The condition of animals from the control sites at Lake Chabot (Corbicula fluminea), Bodega Head (Mytilus californianus), and Tomales Bay (Crassostrea gigas) was determined at the end of each deployment period in order to sort out Estuary effects from natural factors affecting bivalve condition. Survival during deployment was also measured. Composites of tissue were made from 40-60 individual bivalves from each site before and after deployment for analyses of trace contaminants.

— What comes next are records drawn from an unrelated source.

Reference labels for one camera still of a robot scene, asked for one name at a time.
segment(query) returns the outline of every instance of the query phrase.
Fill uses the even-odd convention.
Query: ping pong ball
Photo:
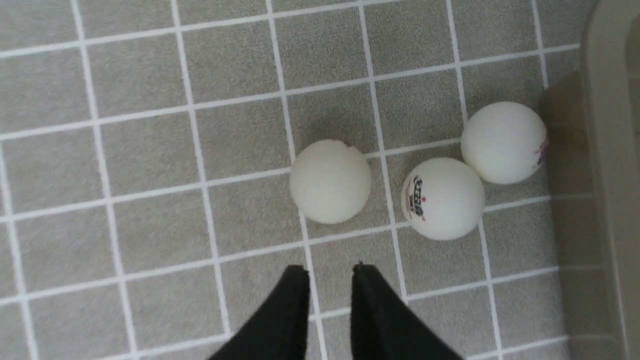
[[[433,240],[453,240],[480,222],[484,187],[461,161],[435,158],[411,171],[401,199],[404,217],[418,233]]]
[[[515,102],[480,109],[462,133],[462,156],[484,180],[519,183],[533,175],[547,150],[547,130],[533,110]]]
[[[304,149],[291,168],[291,196],[305,216],[323,224],[359,213],[371,192],[371,169],[362,153],[338,140]]]

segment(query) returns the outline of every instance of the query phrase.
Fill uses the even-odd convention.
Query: white grout line
[[[216,281],[216,288],[218,290],[218,304],[220,305],[220,316],[222,319],[222,328],[225,332],[225,335],[229,335],[231,333],[231,326],[229,324],[227,298],[225,296],[225,289],[222,283],[222,271],[220,268],[220,262],[218,261],[218,244],[216,243],[216,230],[213,222],[213,209],[211,206],[211,199],[209,196],[209,188],[207,186],[207,176],[204,168],[204,158],[202,156],[202,147],[200,145],[200,133],[198,131],[198,123],[196,121],[195,109],[193,107],[193,91],[191,89],[191,78],[189,76],[186,51],[184,49],[184,39],[182,37],[182,30],[180,30],[180,15],[178,11],[177,0],[171,0],[171,13],[173,15],[173,23],[178,29],[175,35],[176,35],[177,44],[178,44],[178,55],[180,58],[180,68],[182,71],[182,81],[184,83],[184,92],[187,98],[189,122],[191,124],[191,134],[193,135],[193,147],[194,147],[195,156],[196,156],[196,164],[198,165],[198,176],[200,178],[199,187],[202,193],[202,202],[204,205],[204,213],[207,221],[207,232],[209,233],[209,248],[211,250],[214,274],[216,277],[215,281]]]
[[[320,238],[309,240],[309,245],[318,245],[318,244],[328,243],[335,240],[346,240],[349,238],[354,238],[356,236],[381,233],[383,231],[390,231],[392,229],[393,227],[391,225],[384,225],[384,226],[378,226],[378,227],[370,227],[368,229],[350,231],[348,233],[327,235],[327,236],[322,236]]]
[[[482,281],[476,281],[476,282],[469,282],[469,283],[462,284],[462,285],[450,286],[448,288],[423,291],[421,293],[411,294],[411,295],[407,296],[407,298],[408,298],[409,301],[415,301],[415,300],[425,299],[425,298],[428,298],[428,297],[445,295],[445,294],[448,294],[448,293],[456,293],[456,292],[459,292],[459,291],[467,291],[467,290],[477,289],[477,288],[481,288],[483,286],[487,286],[489,284],[502,284],[504,282],[520,280],[520,279],[526,279],[528,277],[540,276],[540,275],[549,274],[549,273],[552,273],[552,272],[557,272],[558,270],[559,270],[558,266],[551,266],[550,268],[542,268],[542,269],[537,269],[537,270],[531,270],[531,271],[528,271],[528,272],[522,272],[522,273],[519,273],[519,274],[513,274],[513,275],[508,275],[508,276],[503,276],[503,277],[496,277],[494,279],[488,279],[488,280],[482,280]]]
[[[468,121],[467,113],[467,101],[465,99],[464,81],[462,78],[462,69],[460,62],[460,50],[458,49],[458,36],[456,35],[456,23],[453,17],[453,5],[451,0],[446,0],[447,16],[449,20],[449,32],[451,34],[451,45],[453,48],[454,64],[456,66],[456,79],[458,82],[458,95],[460,97],[460,109],[462,113],[463,126],[466,127]],[[478,229],[480,232],[480,241],[482,245],[483,259],[484,259],[484,274],[486,276],[486,286],[489,293],[489,303],[491,306],[491,318],[493,322],[493,336],[495,338],[495,344],[497,347],[498,359],[502,360],[502,338],[500,337],[500,327],[498,325],[498,312],[495,305],[495,294],[493,292],[493,284],[491,278],[491,264],[489,262],[488,247],[486,244],[486,235],[484,233],[483,221],[480,219],[478,223]]]
[[[291,131],[291,118],[289,115],[289,103],[287,102],[286,87],[284,82],[284,74],[282,72],[282,60],[280,59],[280,49],[278,46],[278,35],[276,32],[275,17],[273,15],[273,3],[271,0],[265,0],[267,14],[269,15],[269,31],[271,32],[271,43],[273,44],[273,56],[276,64],[276,72],[278,74],[278,87],[280,89],[280,98],[282,100],[282,112],[284,114],[285,130],[287,133],[287,145],[289,147],[289,158],[291,165],[296,160],[296,144],[293,141],[293,133]],[[311,292],[311,301],[314,308],[314,314],[320,314],[320,301],[318,299],[316,275],[314,272],[313,259],[311,257],[311,248],[309,246],[309,235],[307,231],[307,221],[302,211],[298,210],[298,218],[300,220],[300,229],[302,230],[302,244],[305,251],[305,260],[307,262],[307,271],[309,273],[309,287]],[[324,339],[324,327],[322,319],[317,319],[316,329],[318,333],[318,341],[320,343],[320,354],[322,360],[327,360],[326,342]]]
[[[542,51],[542,30],[540,27],[540,13],[538,12],[538,4],[536,0],[531,0],[531,7],[533,9],[533,23],[536,28],[536,42],[538,43],[538,51],[540,52],[540,70],[542,71],[542,85],[546,88],[549,87],[549,77],[547,75],[547,61],[545,59],[545,53]]]
[[[306,88],[285,90],[285,95],[290,96],[290,95],[306,94],[308,92],[316,92],[316,91],[323,91],[323,90],[331,90],[335,88],[342,88],[347,86],[362,85],[368,82],[369,82],[368,78],[338,81],[337,83],[328,83],[328,84],[322,84],[322,85],[308,86]]]
[[[433,66],[433,67],[425,67],[425,68],[414,69],[414,70],[409,70],[409,71],[395,72],[395,73],[391,73],[391,74],[377,75],[377,76],[374,76],[373,79],[374,79],[374,81],[383,81],[383,80],[387,80],[387,79],[396,79],[396,78],[401,78],[401,77],[405,77],[405,76],[412,76],[412,75],[417,75],[417,74],[425,74],[425,73],[428,73],[428,72],[436,72],[436,71],[441,71],[441,70],[457,69],[458,66],[459,67],[473,66],[473,65],[479,65],[479,64],[482,64],[482,63],[490,63],[490,62],[495,62],[495,61],[517,59],[517,58],[522,58],[522,57],[526,57],[526,56],[540,55],[541,53],[547,54],[547,53],[555,53],[555,52],[559,52],[559,51],[568,51],[568,50],[572,50],[572,49],[578,49],[579,47],[580,47],[579,44],[562,45],[562,46],[550,47],[550,48],[546,48],[546,49],[542,49],[542,50],[536,50],[536,51],[526,51],[526,52],[523,52],[523,53],[507,54],[507,55],[493,56],[493,57],[490,57],[490,58],[481,58],[481,59],[475,59],[475,60],[469,60],[469,61],[461,61],[457,65],[455,63],[451,63],[451,64],[446,64],[446,65],[437,65],[437,66]],[[464,91],[461,91],[462,82],[460,81],[460,78],[458,78],[458,79],[459,79],[458,92],[462,94],[462,98],[463,98],[464,97]],[[369,81],[370,81],[370,79],[367,77],[367,78],[362,78],[362,79],[340,81],[340,82],[337,82],[337,83],[329,83],[329,84],[322,84],[322,85],[316,85],[316,86],[309,86],[309,87],[306,87],[306,88],[290,89],[290,90],[285,90],[285,95],[288,96],[288,95],[304,94],[304,93],[307,93],[307,92],[315,92],[315,91],[321,91],[321,90],[331,90],[331,89],[341,88],[341,87],[345,87],[345,86],[361,85],[361,84],[364,84],[364,83],[368,83]],[[236,98],[233,98],[233,99],[224,99],[224,100],[216,100],[216,101],[209,101],[209,102],[201,102],[201,103],[198,103],[198,104],[193,104],[191,106],[188,106],[188,105],[174,106],[174,107],[171,107],[171,108],[162,108],[162,109],[141,111],[141,112],[137,112],[137,113],[129,113],[129,114],[122,114],[122,115],[115,115],[115,116],[111,116],[111,117],[104,117],[104,118],[98,119],[97,123],[100,124],[100,125],[110,124],[110,123],[121,122],[121,121],[126,121],[126,120],[144,119],[144,118],[147,118],[147,117],[154,117],[154,116],[158,116],[158,115],[169,115],[169,114],[179,113],[179,112],[183,112],[183,111],[189,111],[190,108],[193,108],[195,110],[201,110],[201,109],[215,108],[215,107],[218,107],[218,106],[241,104],[241,103],[250,102],[250,101],[276,99],[276,98],[281,97],[281,96],[282,96],[281,92],[271,92],[271,93],[266,93],[266,94],[250,95],[250,96],[245,96],[245,97],[236,97]],[[463,118],[464,119],[466,118],[466,115],[464,115],[466,113],[466,111],[467,111],[467,109],[466,109],[466,107],[464,107],[463,108]],[[38,127],[38,128],[35,128],[35,129],[14,131],[14,132],[11,132],[11,133],[0,133],[0,141],[24,138],[24,137],[27,137],[27,136],[44,135],[44,134],[49,134],[49,133],[55,133],[55,132],[58,132],[58,131],[70,131],[70,130],[75,130],[75,129],[81,129],[81,128],[84,128],[84,127],[93,126],[95,122],[96,122],[96,120],[80,120],[80,121],[77,121],[77,122],[71,122],[71,123],[62,124],[62,125]]]
[[[11,189],[9,185],[9,178],[6,169],[6,163],[4,161],[4,155],[2,146],[0,145],[0,188],[3,194],[3,208],[4,212],[10,217],[13,213],[13,204],[11,199]],[[22,256],[20,254],[20,243],[18,241],[18,234],[15,228],[15,222],[9,221],[6,224],[7,237],[9,240],[9,246],[11,250],[11,257],[13,259],[13,276],[15,279],[15,287],[18,290],[16,297],[11,299],[20,302],[20,311],[22,313],[22,321],[24,322],[24,335],[27,340],[29,348],[29,356],[31,360],[38,360],[38,345],[36,343],[35,332],[33,330],[33,319],[31,317],[31,309],[29,308],[29,301],[26,298],[27,286],[24,281],[24,272],[22,270]]]
[[[489,262],[489,250],[486,243],[486,234],[484,233],[484,224],[480,219],[478,224],[480,232],[480,241],[482,243],[482,255],[484,259],[484,274],[488,281],[487,288],[489,290],[489,304],[491,305],[491,319],[493,322],[493,335],[495,336],[495,345],[498,351],[498,360],[502,360],[502,338],[500,337],[500,325],[498,324],[498,311],[495,305],[495,293],[493,292],[493,284],[491,280],[491,264]]]
[[[376,126],[376,135],[378,137],[378,149],[380,151],[380,165],[382,168],[382,178],[385,183],[385,196],[387,198],[387,211],[389,213],[389,224],[391,225],[391,238],[394,246],[394,254],[396,256],[396,271],[400,282],[400,294],[404,302],[406,302],[406,283],[404,281],[404,269],[402,257],[400,255],[400,246],[398,244],[398,233],[396,230],[396,214],[394,212],[394,202],[391,196],[391,186],[389,185],[389,172],[387,168],[387,156],[385,155],[385,141],[382,135],[382,125],[380,121],[380,109],[378,107],[378,96],[376,95],[376,83],[374,80],[373,62],[371,60],[371,47],[369,46],[369,34],[367,32],[367,21],[364,13],[364,2],[358,2],[358,12],[360,13],[360,25],[362,27],[362,42],[364,45],[364,54],[367,60],[367,73],[369,75],[369,90],[371,91],[371,102],[373,104],[373,117]]]
[[[89,54],[87,52],[86,43],[84,41],[84,28],[80,9],[78,7],[77,0],[71,0],[71,6],[76,22],[76,31],[80,45],[80,55],[83,64],[84,82],[86,85],[87,101],[89,104],[89,110],[93,122],[93,137],[95,141],[96,158],[98,161],[98,168],[100,172],[100,181],[102,183],[102,192],[104,198],[107,201],[107,220],[109,224],[109,236],[111,238],[111,251],[113,256],[113,265],[116,271],[116,279],[118,281],[118,289],[120,291],[120,300],[122,301],[122,311],[124,313],[125,326],[127,329],[127,338],[129,340],[129,346],[131,352],[134,354],[132,360],[138,360],[135,356],[135,352],[138,350],[136,343],[136,331],[133,326],[133,315],[131,313],[131,303],[129,302],[129,295],[127,293],[127,285],[124,280],[124,269],[122,266],[122,259],[120,256],[120,246],[118,244],[118,230],[116,226],[115,213],[113,211],[113,204],[109,203],[111,198],[111,187],[109,185],[109,176],[107,173],[107,165],[104,156],[104,149],[102,148],[102,135],[100,133],[100,125],[97,122],[99,118],[97,101],[95,93],[93,91],[93,81],[91,74],[91,66],[89,64]]]
[[[542,268],[542,269],[536,269],[536,270],[530,270],[527,272],[521,272],[518,274],[513,274],[513,275],[507,275],[507,276],[500,276],[500,277],[496,277],[494,279],[490,279],[490,282],[492,284],[502,284],[504,282],[510,282],[510,281],[515,281],[515,280],[522,280],[522,279],[526,279],[528,277],[534,277],[534,276],[540,276],[540,275],[545,275],[545,274],[551,274],[554,272],[558,272],[560,271],[560,267],[559,266],[550,266],[548,268]]]
[[[422,144],[419,144],[419,145],[398,147],[396,149],[385,150],[384,153],[385,153],[386,156],[397,155],[397,154],[404,154],[406,152],[411,152],[411,151],[419,151],[419,150],[431,149],[431,148],[439,147],[439,146],[452,145],[452,144],[456,144],[456,143],[460,143],[460,138],[439,140],[439,141],[436,141],[436,142],[422,143]]]
[[[469,119],[467,115],[467,101],[465,100],[464,82],[462,79],[462,69],[460,67],[460,50],[458,49],[458,36],[456,35],[456,23],[453,19],[453,5],[451,0],[446,0],[447,17],[449,18],[449,34],[451,36],[451,47],[453,49],[453,63],[456,69],[456,80],[458,82],[458,95],[460,97],[460,109],[463,124]]]
[[[476,281],[476,282],[470,282],[468,284],[450,286],[444,289],[424,291],[422,293],[415,293],[407,296],[407,301],[415,301],[420,299],[426,299],[428,297],[440,296],[440,295],[445,295],[449,293],[457,293],[459,291],[473,290],[477,288],[482,288],[483,286],[487,286],[487,284],[488,284],[488,281]]]
[[[285,244],[274,245],[270,247],[263,247],[261,249],[253,249],[253,250],[247,250],[243,252],[236,252],[235,254],[220,256],[220,263],[228,263],[231,261],[252,258],[254,256],[267,255],[267,254],[271,254],[273,252],[278,252],[278,251],[286,251],[286,250],[303,248],[304,246],[305,246],[305,242],[303,240],[300,240],[300,241],[294,241],[292,243],[285,243]]]
[[[545,196],[539,196],[539,197],[532,197],[530,199],[522,199],[522,200],[513,201],[513,202],[505,202],[502,204],[487,205],[484,207],[484,212],[490,213],[491,211],[515,208],[517,206],[530,205],[530,204],[535,204],[537,202],[543,202],[548,200],[551,200],[551,196],[545,195]]]
[[[543,347],[543,346],[547,346],[555,343],[560,343],[562,341],[569,340],[569,338],[570,338],[569,336],[558,336],[557,338],[551,338],[551,339],[536,341],[534,343],[519,345],[516,347],[510,347],[508,349],[503,350],[502,352],[505,354],[510,354],[512,352],[529,350],[530,348]]]
[[[364,0],[363,3],[369,4],[381,4],[381,3],[393,3],[396,1],[402,0]],[[174,26],[170,28],[161,28],[161,29],[152,29],[145,31],[138,31],[134,33],[124,33],[118,35],[110,35],[106,37],[97,37],[97,38],[89,38],[83,41],[69,41],[62,42],[57,44],[48,44],[48,45],[38,45],[34,47],[27,47],[23,49],[11,49],[6,51],[0,51],[0,59],[2,58],[10,58],[13,56],[22,56],[28,54],[38,54],[45,53],[49,51],[58,51],[64,49],[71,49],[75,47],[80,47],[81,43],[84,45],[96,45],[96,44],[105,44],[108,42],[116,42],[123,40],[133,40],[137,38],[145,38],[145,37],[156,37],[161,35],[169,35],[178,31],[192,31],[198,29],[207,29],[207,28],[216,28],[220,26],[231,26],[237,24],[246,24],[248,22],[257,22],[257,21],[265,21],[269,19],[277,19],[282,17],[292,17],[298,15],[306,15],[311,13],[318,12],[327,12],[332,10],[340,10],[345,8],[353,8],[358,6],[356,1],[351,1],[347,3],[338,3],[331,4],[326,6],[317,6],[313,8],[304,8],[298,10],[284,11],[284,12],[275,12],[275,13],[267,13],[262,15],[254,15],[249,17],[240,17],[236,19],[227,19],[227,20],[217,20],[210,22],[201,22],[198,24],[190,24],[190,25],[182,25],[182,26]]]

Within each species, animals of approximately the same size are used. Mussels are between 49-81 mm shell length, oysters are between 71-149 mm, and clams are 25-36 mm. One-hundred-fifty oysters and 160 mussels and clams are randomly allocated for deployment at the appropriate sites, with the same number being used as travel blank (time zero) samples for analysis of tissue and condition before deployment. At each site, oysters are divided among five nylon mesh bags, and mussels and clams are divided among four nylon mesh bags.

Moorings are associated with pilings or other permanent structures. Mooring installation, bivalve deployment, maintenance, and retrieval are all accomplished by SCUBA divers.

At each site, a line runs from the bottom of the fixed structure out to the bivalve mooring, which consists of a large screw (earth anchor) that is threaded into the bottom. A large subsurface buoy is attached to the earth anchor by a 1-2 meter-long line. The bivalves (in mesh bags) are attached to the buoy line, which keeps the bivalves off the bottom so they are not smothered. In one hundred and fifty individual deployments, loss of a mooring has occurred on only two occasions, probably due to being ripped out by a vessel anchor.

The deployed samples are checked approximately half-way through the 90-day deployment period to ensure consistent exposure. Moorings and nylon bags are checked for damage and repaired, and fouling organisms are removed.

Upon retrieval, the bags of bivalves are placed into polyethylene bags and taken to the surface. On the vessel, the number of dead organisms are noted. Twenty percent of the live organisms are allocated for condition measurement, and the remainder are equally split for analyses of trace metal and organic compounds. Bivalves used for trace organic analyses are rinsed with reagent grade water to remove extraneous material, shucked using a stainless steel knife (acid-rinsed), and homogenized (until liquefied) in a combusted mason jar using a Tissumizer or Polytron blender. Bivalves used in trace element analyses are shucked with stainless steel knives, gonads are removed, and remaining tissue is rinsed with ultrapure water and placed in acid cleaned, plastic coated, glass jars. The sample is then homogenized (until liquefied) using a Brinkmann homogenizer equipped with a titanium blade.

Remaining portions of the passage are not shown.